### BRIEF
Copy exactly the lines of the material below, starting with the first and including the line that holds "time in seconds".
━━━
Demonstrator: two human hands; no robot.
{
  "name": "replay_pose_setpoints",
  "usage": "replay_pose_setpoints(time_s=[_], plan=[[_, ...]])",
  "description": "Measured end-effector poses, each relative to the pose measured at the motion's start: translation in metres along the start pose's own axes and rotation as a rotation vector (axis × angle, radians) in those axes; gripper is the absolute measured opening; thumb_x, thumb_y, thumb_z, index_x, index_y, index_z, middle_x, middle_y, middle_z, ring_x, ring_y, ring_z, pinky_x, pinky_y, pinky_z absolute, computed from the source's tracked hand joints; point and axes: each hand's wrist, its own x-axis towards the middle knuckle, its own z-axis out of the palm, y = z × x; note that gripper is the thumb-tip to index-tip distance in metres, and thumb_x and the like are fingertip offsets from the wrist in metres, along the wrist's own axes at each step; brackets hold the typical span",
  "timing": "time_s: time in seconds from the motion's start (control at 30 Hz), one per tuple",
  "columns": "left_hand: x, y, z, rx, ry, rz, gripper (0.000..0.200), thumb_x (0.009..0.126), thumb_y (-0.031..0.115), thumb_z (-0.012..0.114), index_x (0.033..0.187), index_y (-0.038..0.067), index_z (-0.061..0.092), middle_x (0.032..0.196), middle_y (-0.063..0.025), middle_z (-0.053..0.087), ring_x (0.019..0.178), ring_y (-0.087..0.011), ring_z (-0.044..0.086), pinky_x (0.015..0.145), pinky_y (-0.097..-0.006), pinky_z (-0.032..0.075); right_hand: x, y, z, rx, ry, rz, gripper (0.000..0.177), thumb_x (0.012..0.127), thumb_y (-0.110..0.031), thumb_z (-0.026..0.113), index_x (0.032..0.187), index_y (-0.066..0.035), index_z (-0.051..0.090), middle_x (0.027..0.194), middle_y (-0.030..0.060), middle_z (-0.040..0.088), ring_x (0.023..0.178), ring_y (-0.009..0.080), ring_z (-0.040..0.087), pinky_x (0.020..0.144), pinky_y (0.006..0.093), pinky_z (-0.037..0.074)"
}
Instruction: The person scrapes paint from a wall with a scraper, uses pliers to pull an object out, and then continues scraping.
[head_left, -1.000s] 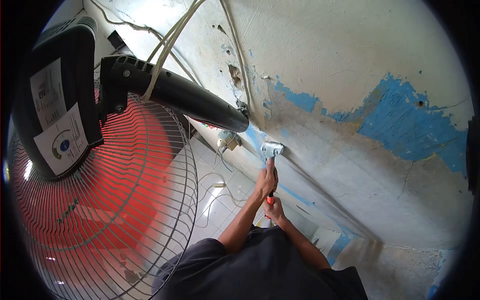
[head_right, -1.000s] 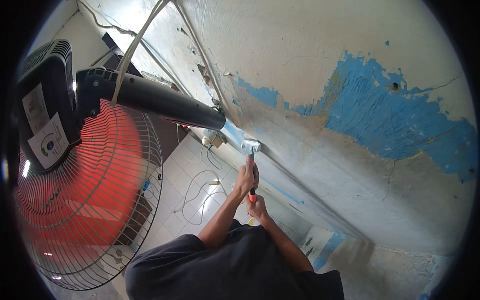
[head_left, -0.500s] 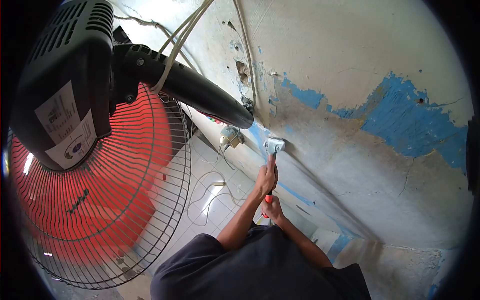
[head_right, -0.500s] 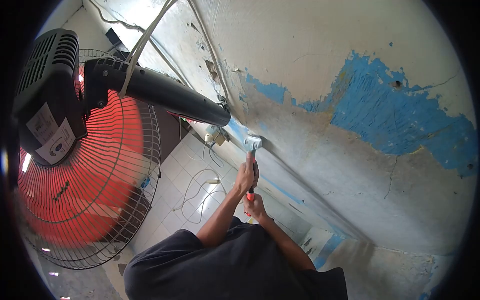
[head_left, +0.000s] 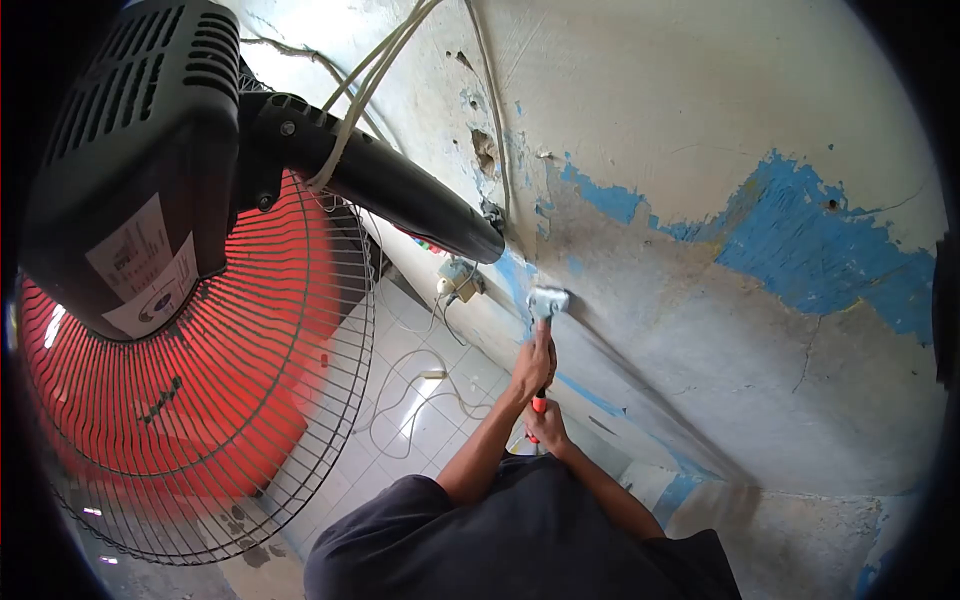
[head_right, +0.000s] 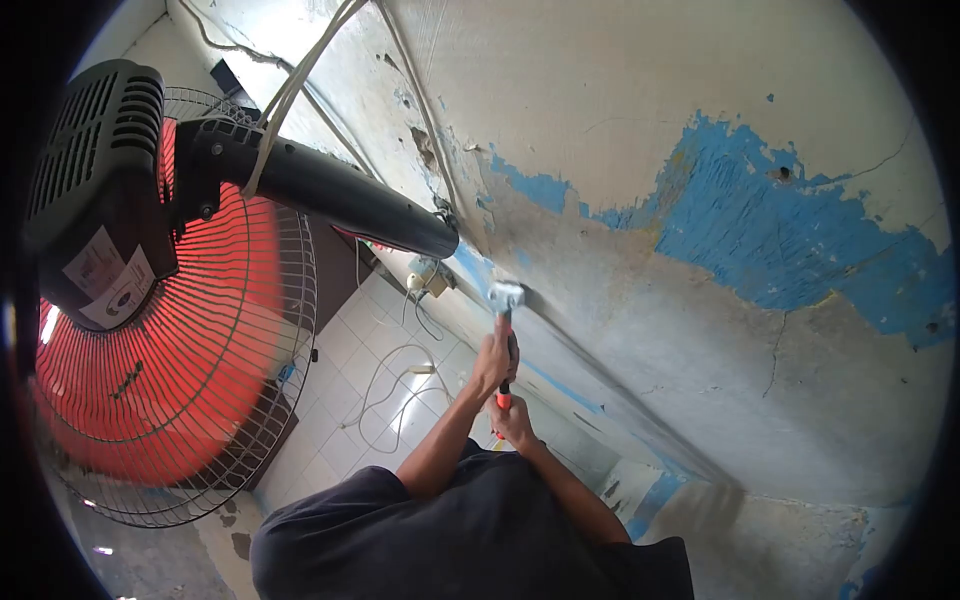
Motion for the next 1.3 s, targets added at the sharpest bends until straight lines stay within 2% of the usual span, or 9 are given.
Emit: replay_pose_setpoints(time_s=[0.03, 0.27, 0.37, 0.57, 0.7, 0.87, 1.03, 1.17, 1.3], plan=[[-0.003, 0.008, -0.001, -0.023, -0.007, -0.01, 0.072, 0.094, 0.067, 0.025, 0.051, 0.01, 0.039, 0.043, -0.0005, 0.036, 0.034, -0.0127, 0.036, 0.035, -0.0285, 0.031, -0.002, -0.021, 0.001, -0.037, 0.009, 0.023, 0.037, 0.092, -0.025, 0.056, 0.063, -0.003, 0.051, 0.047, 0.0028, 0.051, 0.038, 0.0114, 0.051, 0.037, 0.028, 0.041], [0.0, -0.003, 0.004, -0.068, 0.006, -0.022, 0.07, 0.094, 0.066, 0.028, 0.053, 0.011, 0.038, 0.044, 0.0005, 0.034, 0.033, -0.0114, 0.034, 0.032, -0.027, 0.029, 0.002, 0.013, -0.006, 0.004, -0.016, -0.029, 0.037, 0.09, -0.024, 0.057, 0.061, -0.003, 0.05, 0.047, 0.0033, 0.05, 0.038, 0.0123, 0.051, 0.038, 0.0287, 0.042], [-0.005, 0.029, 0.001, -0.132, -0.016, -0.047, 0.069, 0.094, 0.066, 0.027, 0.054, 0.011, 0.037, 0.045, 0.0002, 0.036, 0.034, -0.0115, 0.035, 0.033, -0.0267, 0.029, -0.001, -0.023, -0.002, -0.032, 0.011, -0.002, 0.035, 0.09, -0.023, 0.058, 0.063, -0.002, 0.051, 0.047, 0.004, 0.05, 0.039, 0.0136, 0.053, 0.038, 0.0295, 0.043], [-0.002, -0.003, 0.007, -0.045, 0.0, -0.01, 0.068, 0.094, 0.067, 0.026, 0.056, 0.011, 0.036, 0.045, 0.0008, 0.034, 0.034, -0.0106, 0.034, 0.033, -0.0262, 0.029, -0.002, -0.003, -0.007, -0.066, 0.015, -0.006, 0.036, 0.089, -0.024, 0.059, 0.063, -0.001, 0.052, 0.047, 0.0046, 0.051, 0.039, 0.0135, 0.053, 0.038, 0.0299, 0.043], [-0.001, 0.048, -0.005, -0.191, -0.027, 0.0, 0.069, 0.09, 0.073, 0.026, 0.061, 0.011, 0.036, 0.046, 0.0011, 0.033, 0.036, -0.0106, 0.033, 0.035, -0.0266, 0.029, 0.004, -0.064, 0.003, -0.161, 0.066, -0.113, 0.036, 0.09, -0.025, 0.059, 0.063, -0.002, 0.052, 0.048, 0.0036, 0.051, 0.039, 0.0132, 0.053, 0.038, 0.0295, 0.042], [0.004, -0.007, -0.001, 0.042, 0.016, 0.039, 0.075, 0.095, 0.067, 0.023, 0.05, 0.009, 0.04, 0.041, -0.0012, 0.037, 0.033, -0.0133, 0.037, 0.035, -0.0276, 0.032, 0.0, -0.014, -0.001, -0.09, -0.004, -0.019, 0.038, 0.09, -0.029, 0.058, 0.063, -0.002, 0.053, 0.047, 0.0049, 0.052, 0.038, 0.0142, 0.053, 0.038, 0.0304, 0.042], [0.001, 0.048, -0.005, -0.118, 0.028, 0.051, 0.075, 0.094, 0.068, 0.022, 0.05, 0.009, 0.038, 0.041, -0.0012, 0.036, 0.034, -0.0127, 0.037, 0.035, -0.0276, 0.032, 0.006, -0.059, 0.006, -0.145, 0.041, -0.096, 0.039, 0.09, -0.027, 0.058, 0.062, -0.002, 0.052, 0.046, 0.0051, 0.052, 0.038, 0.0149, 0.054, 0.037, 0.03, 0.042], [-0.002, 0.022, -0.005, 0.066, 0.058, 0.07, 0.077, 0.093, 0.069, 0.021, 0.048, 0.01, 0.038, 0.04, -0.001, 0.034, 0.034, -0.0134, 0.038, 0.036, -0.028, 0.032, 0.005, -0.024, 0.004, -0.105, -0.013, -0.038, 0.04, 0.089, -0.027, 0.058, 0.059, -0.001, 0.051, 0.045, 0.0052, 0.051, 0.038, 0.0151, 0.054, 0.037, 0.03, 0.042], [0.001, 0.007, -0.003, -0.038, -0.005, -0.031, 0.075, 0.093, 0.069, 0.024, 0.049, 0.01, 0.038, 0.042, -0.0004, 0.035, 0.034, -0.0127, 0.036, 0.034, -0.0289, 0.031, -0.004, -0.024, 0.003, -0.039, -0.039, 0.014, 0.039, 0.089, -0.024, 0.059, 0.058, -0.002, 0.052, 0.046, 0.0053, 0.052, 0.037, 0.0144, 0.052, 0.038, 0.0302, 0.043]])
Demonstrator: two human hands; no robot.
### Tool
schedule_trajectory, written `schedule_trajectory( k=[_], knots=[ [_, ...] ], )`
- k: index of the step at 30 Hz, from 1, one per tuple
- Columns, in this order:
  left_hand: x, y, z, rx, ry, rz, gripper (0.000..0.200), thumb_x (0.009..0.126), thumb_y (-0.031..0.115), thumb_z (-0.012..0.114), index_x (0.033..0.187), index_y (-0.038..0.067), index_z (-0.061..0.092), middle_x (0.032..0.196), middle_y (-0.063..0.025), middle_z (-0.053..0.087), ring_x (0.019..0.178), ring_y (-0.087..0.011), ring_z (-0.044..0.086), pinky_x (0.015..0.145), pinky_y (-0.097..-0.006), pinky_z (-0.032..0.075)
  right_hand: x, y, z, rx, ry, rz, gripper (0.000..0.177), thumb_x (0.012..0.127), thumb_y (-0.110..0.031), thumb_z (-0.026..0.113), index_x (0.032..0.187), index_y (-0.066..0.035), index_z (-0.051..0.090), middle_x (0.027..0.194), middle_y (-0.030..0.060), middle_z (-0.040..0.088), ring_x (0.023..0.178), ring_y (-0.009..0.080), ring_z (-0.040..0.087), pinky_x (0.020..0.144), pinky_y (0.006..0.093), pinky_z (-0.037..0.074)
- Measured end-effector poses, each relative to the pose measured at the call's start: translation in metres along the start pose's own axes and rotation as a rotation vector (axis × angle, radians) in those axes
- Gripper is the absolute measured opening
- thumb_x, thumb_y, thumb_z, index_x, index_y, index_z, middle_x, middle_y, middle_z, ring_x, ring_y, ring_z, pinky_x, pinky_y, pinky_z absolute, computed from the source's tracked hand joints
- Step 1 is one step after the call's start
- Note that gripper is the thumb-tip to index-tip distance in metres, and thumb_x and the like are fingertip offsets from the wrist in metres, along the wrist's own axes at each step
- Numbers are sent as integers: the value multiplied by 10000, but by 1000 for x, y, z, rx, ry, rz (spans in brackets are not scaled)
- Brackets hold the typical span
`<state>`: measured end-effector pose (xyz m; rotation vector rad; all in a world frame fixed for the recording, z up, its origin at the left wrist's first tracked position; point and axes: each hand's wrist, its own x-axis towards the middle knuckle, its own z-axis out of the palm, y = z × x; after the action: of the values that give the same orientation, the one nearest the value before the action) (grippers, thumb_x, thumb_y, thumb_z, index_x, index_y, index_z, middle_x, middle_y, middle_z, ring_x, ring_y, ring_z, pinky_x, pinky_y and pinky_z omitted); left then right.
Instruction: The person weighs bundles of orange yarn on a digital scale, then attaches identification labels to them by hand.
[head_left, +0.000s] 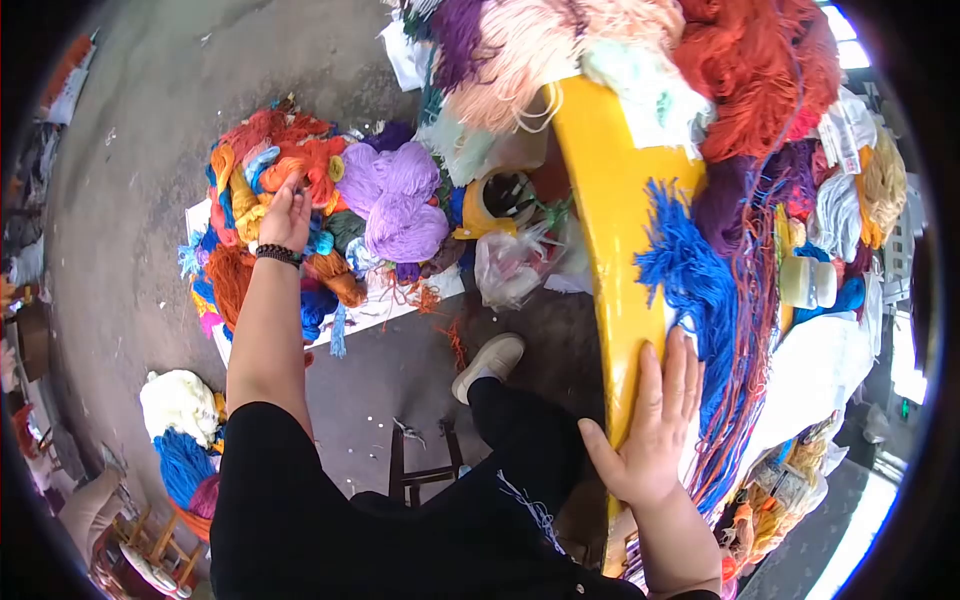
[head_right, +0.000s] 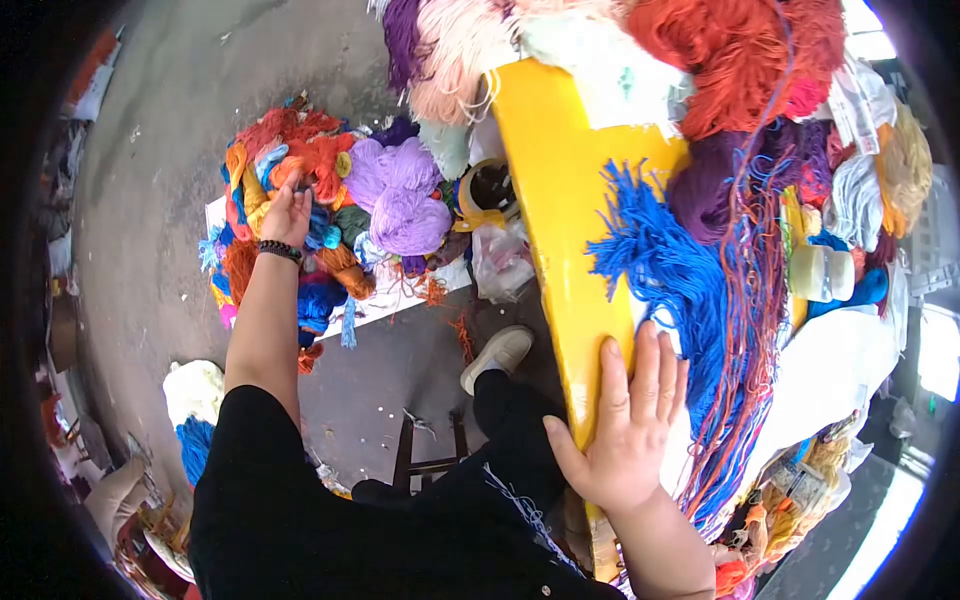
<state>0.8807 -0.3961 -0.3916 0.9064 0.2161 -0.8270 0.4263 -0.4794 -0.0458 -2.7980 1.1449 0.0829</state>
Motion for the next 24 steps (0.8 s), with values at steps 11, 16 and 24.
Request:
schedule_trajectory(
  k=[11,16,24],
  knots=[
    [-253,22,96,-191,-618,-58,263,894,199,576,1119,66,552,1093,-24,582,882,-160,535,740,-344,435,-7,0,-5,88,102,16,876,677,-400,732,1385,-41,361,1447,259,278,1333,432,267,1090,561,144],
    [-391,38,138,-133,-944,-320,250,897,206,560,1099,60,551,1079,-69,568,862,-181,531,694,-363,450,-48,-18,-27,399,153,-135,952,613,-366,802,1383,-36,348,1406,255,324,1318,432,287,1073,549,202],
    [-510,8,228,-81,-1653,-716,299,936,225,514,1173,43,523,1107,-97,542,813,-168,509,700,-345,459,-245,-67,-103,1411,42,-33,703,767,-189,675,1364,-54,330,1219,205,526,1143,343,521,921,406,426]
  ],
)
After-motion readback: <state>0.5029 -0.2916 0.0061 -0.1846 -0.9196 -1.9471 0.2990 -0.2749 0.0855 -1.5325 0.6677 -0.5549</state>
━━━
### THE COMPLETED TASK
Demonstrator: two human hands; no robot.
{
  "name": "replay_pose_setpoints",
  "usage": "replay_pose_setpoints(time_s=[_], plan=[[_, ...]])",
  "description": "Measured end-effector poses, each relative to the pose measured at the motion's start: translation in metres along the start pose's own axes and rotation as a rotation vector (axis × angle, radians) in those axes; gripper is the absolute measured opening; thumb_x, thumb_y, thumb_z, index_x, index_y, index_z, middle_x, middle_y, middle_z, ring_x, ring_y, ring_z, pinky_x, pinky_y, pinky_z absolute, computed from the source's tracked hand joints; point and axes: each hand's wrist, its own x-axis towards the middle knuckle, its own z-axis out of the palm, y = z × x; note that gripper is the thumb-tip to index-tip distance in metres, and thumb_x and the like are fingertip offsets from the wrist in metres, along the wrist's own axes at each step; brackets hold the typical span",
  "timing": "time_s: time in seconds from the motion's start (control at 30 Hz), one per tuple",

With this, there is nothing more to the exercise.